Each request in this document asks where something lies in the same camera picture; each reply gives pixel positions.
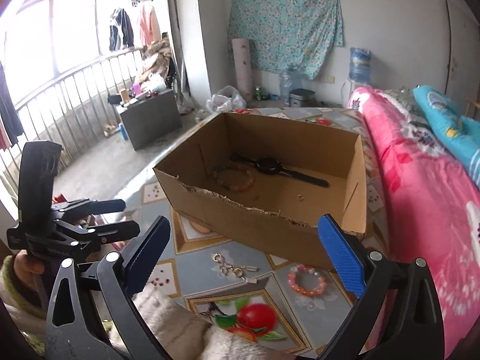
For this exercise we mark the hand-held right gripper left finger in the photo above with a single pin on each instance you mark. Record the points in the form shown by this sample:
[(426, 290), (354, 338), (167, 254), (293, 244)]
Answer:
[(148, 258)]

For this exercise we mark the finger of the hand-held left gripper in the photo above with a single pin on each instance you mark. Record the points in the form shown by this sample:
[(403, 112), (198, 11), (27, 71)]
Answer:
[(110, 205), (120, 229)]

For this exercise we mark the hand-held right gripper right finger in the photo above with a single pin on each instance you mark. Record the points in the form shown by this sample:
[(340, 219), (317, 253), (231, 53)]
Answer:
[(341, 255)]

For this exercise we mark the gold lobster clasp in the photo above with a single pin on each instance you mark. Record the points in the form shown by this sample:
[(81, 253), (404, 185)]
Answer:
[(216, 258)]

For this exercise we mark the brown cardboard box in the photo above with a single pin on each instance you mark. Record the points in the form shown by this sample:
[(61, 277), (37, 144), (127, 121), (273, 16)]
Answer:
[(262, 232)]

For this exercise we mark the black watch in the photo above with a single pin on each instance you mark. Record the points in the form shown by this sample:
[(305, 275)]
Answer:
[(268, 165)]

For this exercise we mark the person's left hand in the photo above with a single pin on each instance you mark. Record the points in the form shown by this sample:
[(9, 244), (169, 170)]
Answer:
[(28, 264)]

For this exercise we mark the blue bottle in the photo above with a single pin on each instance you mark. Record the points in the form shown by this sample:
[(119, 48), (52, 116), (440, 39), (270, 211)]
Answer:
[(123, 131)]

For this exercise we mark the beige shoes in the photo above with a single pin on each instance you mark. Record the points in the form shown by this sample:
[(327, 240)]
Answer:
[(110, 129)]

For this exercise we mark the dark hanging cloth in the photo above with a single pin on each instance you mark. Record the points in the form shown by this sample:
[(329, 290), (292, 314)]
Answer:
[(7, 105)]

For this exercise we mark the pink floral bed blanket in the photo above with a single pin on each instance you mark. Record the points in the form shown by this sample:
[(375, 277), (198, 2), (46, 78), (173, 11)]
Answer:
[(412, 195)]

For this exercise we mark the grey cabinet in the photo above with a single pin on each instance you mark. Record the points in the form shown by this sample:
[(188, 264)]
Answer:
[(153, 120)]

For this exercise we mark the metal balcony railing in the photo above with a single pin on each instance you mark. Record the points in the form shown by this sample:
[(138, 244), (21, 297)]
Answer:
[(86, 68)]

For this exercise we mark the pile of cardboard clutter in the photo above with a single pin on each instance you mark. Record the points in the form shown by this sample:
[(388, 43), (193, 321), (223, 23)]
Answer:
[(155, 60)]

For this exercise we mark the white plastic bag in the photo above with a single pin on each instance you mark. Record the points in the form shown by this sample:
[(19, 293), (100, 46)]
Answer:
[(225, 99)]

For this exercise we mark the grey trash bin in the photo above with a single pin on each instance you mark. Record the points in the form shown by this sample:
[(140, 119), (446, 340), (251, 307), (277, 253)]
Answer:
[(302, 97)]

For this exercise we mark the grey patterned pillow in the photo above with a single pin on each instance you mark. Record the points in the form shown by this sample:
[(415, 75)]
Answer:
[(401, 101)]

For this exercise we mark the blue striped pillow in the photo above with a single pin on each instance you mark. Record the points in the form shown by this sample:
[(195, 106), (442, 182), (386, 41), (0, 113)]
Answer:
[(438, 120)]

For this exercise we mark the white water dispenser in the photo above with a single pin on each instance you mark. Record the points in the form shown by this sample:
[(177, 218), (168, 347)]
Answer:
[(350, 88)]

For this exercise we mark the dark hanging jacket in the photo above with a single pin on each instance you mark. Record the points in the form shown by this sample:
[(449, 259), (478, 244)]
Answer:
[(122, 26)]

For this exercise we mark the clear plastic water bottle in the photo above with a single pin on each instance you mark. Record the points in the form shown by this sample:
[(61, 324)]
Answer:
[(289, 86)]

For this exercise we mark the green can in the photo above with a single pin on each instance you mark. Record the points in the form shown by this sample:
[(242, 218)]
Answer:
[(258, 93)]

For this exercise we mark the pink hanging garment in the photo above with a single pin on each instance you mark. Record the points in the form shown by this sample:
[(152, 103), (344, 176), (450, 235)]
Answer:
[(148, 22)]

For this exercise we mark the blue water jug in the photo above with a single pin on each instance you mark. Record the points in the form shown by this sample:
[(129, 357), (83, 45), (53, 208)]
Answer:
[(360, 63)]

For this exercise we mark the teal floral wall cloth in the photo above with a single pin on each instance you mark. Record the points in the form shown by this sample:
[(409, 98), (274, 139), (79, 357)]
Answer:
[(285, 26)]
==*==
**Task goal:** Return every line above verbatim, pictures excluded.

**Response box:**
Each request in this document asks where something lies in the same camera picture; each reply gives pixel positions.
For this exercise we mark the hand-held right gripper left finger in the photo above with a single pin on each instance you mark. Record the points in the form shown by this sample:
[(426, 290), (354, 338), (167, 254), (293, 244)]
Answer:
[(148, 258)]

For this exercise we mark the finger of the hand-held left gripper in the photo above with a single pin on each instance you mark. Record the points in the form shown by this sample:
[(403, 112), (198, 11), (27, 71)]
Answer:
[(110, 205), (120, 229)]

For this exercise we mark the hand-held right gripper right finger in the photo above with a single pin on each instance you mark. Record the points in the form shown by this sample:
[(340, 219), (317, 253), (231, 53)]
Answer:
[(341, 255)]

For this exercise we mark the gold lobster clasp in the photo above with a single pin on each instance you mark. Record the points in the form shown by this sample:
[(81, 253), (404, 185)]
Answer:
[(216, 258)]

For this exercise we mark the brown cardboard box in the photo above with a single pin on each instance you mark. Record the points in the form shown by this sample:
[(61, 277), (37, 144), (127, 121), (273, 16)]
Answer:
[(262, 232)]

For this exercise we mark the black watch in the photo above with a single pin on each instance you mark. Record the points in the form shown by this sample:
[(305, 275)]
Answer:
[(268, 165)]

For this exercise we mark the person's left hand in the photo above with a single pin on each instance you mark. Record the points in the form shown by this sample:
[(9, 244), (169, 170)]
Answer:
[(28, 264)]

For this exercise we mark the blue bottle in the photo above with a single pin on each instance you mark. Record the points in the form shown by this sample:
[(119, 48), (52, 116), (440, 39), (270, 211)]
Answer:
[(123, 131)]

For this exercise we mark the beige shoes in the photo above with a single pin on each instance you mark. Record the points in the form shown by this sample:
[(327, 240)]
Answer:
[(110, 129)]

For this exercise we mark the dark hanging cloth in the photo above with a single pin on each instance you mark. Record the points in the form shown by this sample:
[(329, 290), (292, 314)]
Answer:
[(7, 105)]

For this exercise we mark the pink floral bed blanket in the photo above with a single pin on each instance you mark. Record the points in the form shown by this sample:
[(375, 277), (198, 2), (46, 78), (173, 11)]
Answer:
[(412, 195)]

For this exercise we mark the grey cabinet in the photo above with a single pin on each instance you mark. Record the points in the form shown by this sample:
[(188, 264)]
Answer:
[(153, 120)]

For this exercise we mark the metal balcony railing in the photo above with a single pin on each instance you mark. Record the points in the form shown by this sample:
[(138, 244), (21, 297)]
Answer:
[(86, 68)]

For this exercise we mark the pile of cardboard clutter in the photo above with a single pin on each instance you mark. Record the points in the form shown by this sample:
[(388, 43), (193, 321), (223, 23)]
Answer:
[(155, 60)]

For this exercise we mark the white plastic bag in the photo above with a single pin on each instance you mark. Record the points in the form shown by this sample:
[(19, 293), (100, 46)]
Answer:
[(225, 99)]

For this exercise we mark the grey trash bin in the photo above with a single pin on each instance you mark. Record the points in the form shown by this sample:
[(140, 119), (446, 340), (251, 307), (277, 253)]
Answer:
[(302, 97)]

For this exercise we mark the grey patterned pillow in the photo above with a single pin on each instance you mark. Record the points in the form shown by this sample:
[(415, 75)]
Answer:
[(401, 101)]

For this exercise we mark the blue striped pillow in the photo above with a single pin on each instance you mark. Record the points in the form shown by this sample:
[(195, 106), (442, 182), (386, 41), (0, 113)]
Answer:
[(438, 120)]

For this exercise we mark the white water dispenser in the photo above with a single pin on each instance you mark. Record the points in the form shown by this sample:
[(177, 218), (168, 347)]
Answer:
[(350, 88)]

For this exercise we mark the dark hanging jacket in the photo above with a single pin on each instance you mark. Record the points in the form shown by this sample:
[(449, 259), (478, 244)]
Answer:
[(122, 26)]

For this exercise we mark the clear plastic water bottle in the photo above with a single pin on each instance you mark. Record the points in the form shown by this sample:
[(61, 324)]
Answer:
[(289, 86)]

For this exercise we mark the green can in the photo above with a single pin on each instance you mark. Record the points in the form shown by this sample:
[(242, 218)]
Answer:
[(258, 93)]

For this exercise we mark the pink hanging garment in the photo above with a single pin on each instance you mark. Record the points in the form shown by this sample:
[(152, 103), (344, 176), (450, 235)]
Answer:
[(148, 22)]

For this exercise we mark the blue water jug in the photo above with a single pin on each instance you mark. Record the points in the form shown by this sample:
[(129, 357), (83, 45), (53, 208)]
Answer:
[(360, 63)]

For this exercise we mark the teal floral wall cloth in the photo above with a single pin on each instance you mark. Record the points in the form shown by this sample:
[(409, 98), (274, 139), (79, 357)]
Answer:
[(285, 26)]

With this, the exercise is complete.